Erigeron evermannii

Scientific classification
- Kingdom: Plantae
- Clade: Tracheophytes
- Clade: Angiosperms
- Clade: Eudicots
- Clade: Asterids
- Order: Asterales
- Family: Asteraceae
- Genus: Erigeron
- Species: E. evermannii
- Binomial name: Erigeron evermannii Rydb.

= Erigeron evermannii =

- Genus: Erigeron
- Species: evermannii
- Authority: Rydb.

Species of flowering plant

Erigeron evermannii is a North American species of flowering plants in the family Asteraceae known by the common name Evermann's fleabane.

Erigeron evermannii is native to the western United States.

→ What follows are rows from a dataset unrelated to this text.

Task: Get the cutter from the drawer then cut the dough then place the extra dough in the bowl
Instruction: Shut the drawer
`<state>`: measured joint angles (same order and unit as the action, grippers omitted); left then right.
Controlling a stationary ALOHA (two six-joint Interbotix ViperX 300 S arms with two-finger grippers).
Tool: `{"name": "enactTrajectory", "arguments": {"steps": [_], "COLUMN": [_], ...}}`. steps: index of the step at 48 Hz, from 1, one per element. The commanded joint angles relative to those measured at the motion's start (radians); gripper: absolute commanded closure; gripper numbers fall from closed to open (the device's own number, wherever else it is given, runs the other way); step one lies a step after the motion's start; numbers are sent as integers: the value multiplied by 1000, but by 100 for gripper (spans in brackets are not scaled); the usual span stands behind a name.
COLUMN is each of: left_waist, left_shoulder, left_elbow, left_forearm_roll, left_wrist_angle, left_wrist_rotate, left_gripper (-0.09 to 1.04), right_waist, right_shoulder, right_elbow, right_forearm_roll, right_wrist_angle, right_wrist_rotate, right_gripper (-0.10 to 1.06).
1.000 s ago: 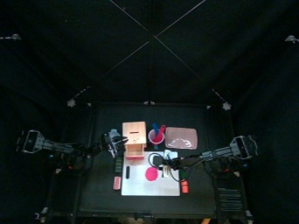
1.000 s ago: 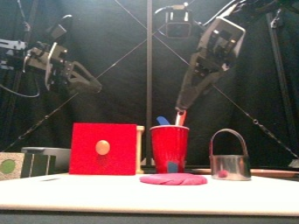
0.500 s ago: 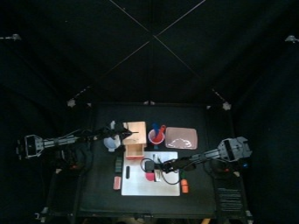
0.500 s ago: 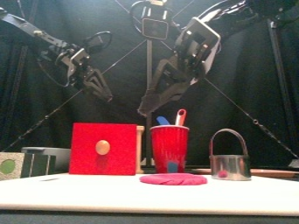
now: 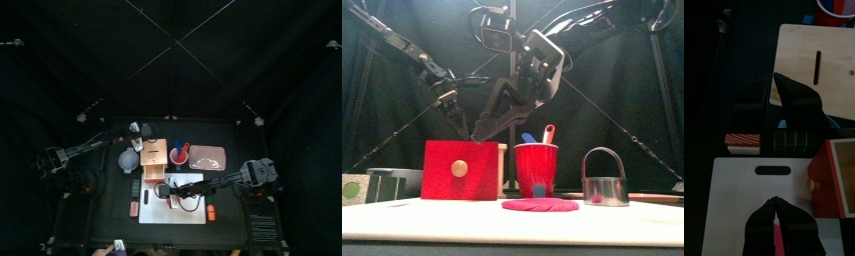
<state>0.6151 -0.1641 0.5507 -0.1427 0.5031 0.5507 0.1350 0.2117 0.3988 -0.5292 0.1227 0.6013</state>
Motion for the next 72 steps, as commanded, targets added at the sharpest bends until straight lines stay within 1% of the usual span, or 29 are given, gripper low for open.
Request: {"name": "enactTrajectory", "arguments": {"steps": [1,12,17,24,36,49,57,72], "left_waist": [11,31,35,35,34,28,18,-11], "left_shoulder": [64,213,261,296,301,307,324,344], "left_elbow": [-104,-239,-284,-319,-308,-295,-302,-316], "left_forearm_roll": [34,63,60,60,60,61,66,69], "left_wrist_angle": [21,95,127,175,195,187,179,169], "left_wrist_rotate": [14,61,81,92,106,114,115,117], "left_gripper": [36,43,43,43,44,44,44,44], "right_waist": [-6,-2,-3,-6,-21,-67,-80,-86], "right_shoulder": [-14,37,54,71,118,164,170,172], "right_elbow": [-29,-63,-78,-103,-158,-212,-230,-233], "right_forearm_roll": [5,28,29,29,23,20,20,6], "right_wrist_angle": [-6,-6,-5,-2,15,71,75,86], "right_wrist_rotate": [9,9,9,3,-2,-2,-6,-5], "right_gripper": [86,86,86,86,86,86,86,86]}}
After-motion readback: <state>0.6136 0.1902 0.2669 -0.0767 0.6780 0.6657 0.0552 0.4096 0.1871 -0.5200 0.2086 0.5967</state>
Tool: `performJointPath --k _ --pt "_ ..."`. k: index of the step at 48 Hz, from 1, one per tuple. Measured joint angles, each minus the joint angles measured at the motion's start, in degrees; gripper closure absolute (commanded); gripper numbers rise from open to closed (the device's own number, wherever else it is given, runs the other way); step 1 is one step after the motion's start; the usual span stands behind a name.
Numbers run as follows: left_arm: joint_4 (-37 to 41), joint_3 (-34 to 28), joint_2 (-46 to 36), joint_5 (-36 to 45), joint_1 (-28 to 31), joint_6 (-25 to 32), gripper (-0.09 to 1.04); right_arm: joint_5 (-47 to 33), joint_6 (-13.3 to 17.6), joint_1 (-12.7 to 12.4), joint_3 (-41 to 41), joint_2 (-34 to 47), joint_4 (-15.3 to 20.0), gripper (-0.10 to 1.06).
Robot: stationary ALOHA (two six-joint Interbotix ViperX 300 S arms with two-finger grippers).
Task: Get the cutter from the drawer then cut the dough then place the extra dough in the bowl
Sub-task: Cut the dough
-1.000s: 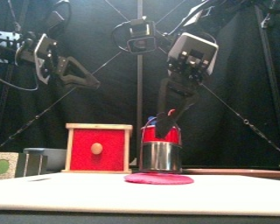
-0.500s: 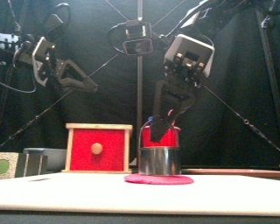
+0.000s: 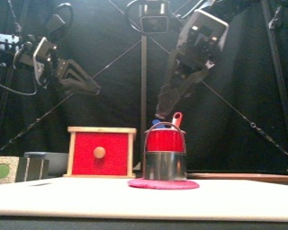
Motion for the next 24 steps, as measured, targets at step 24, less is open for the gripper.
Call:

It is native to central Idaho and has also been found in western Montana. It grows at high elevations in the mountains, on steep slopes, talus outcrops, and ridges, sometime alongside whitebark pine.

Erigeron evermannii is a very short perennial herb rarely more than 10 centimeters (4 inches) in height, sprouting from the roots and hence forming a sizable clump of many shoots crowded together. Most of the leaves are close to the ground clustered around the base of the plant. Each stem usually produces only one flower head, with as many as 40 white ray florets surrounding numerous yellow disc florets.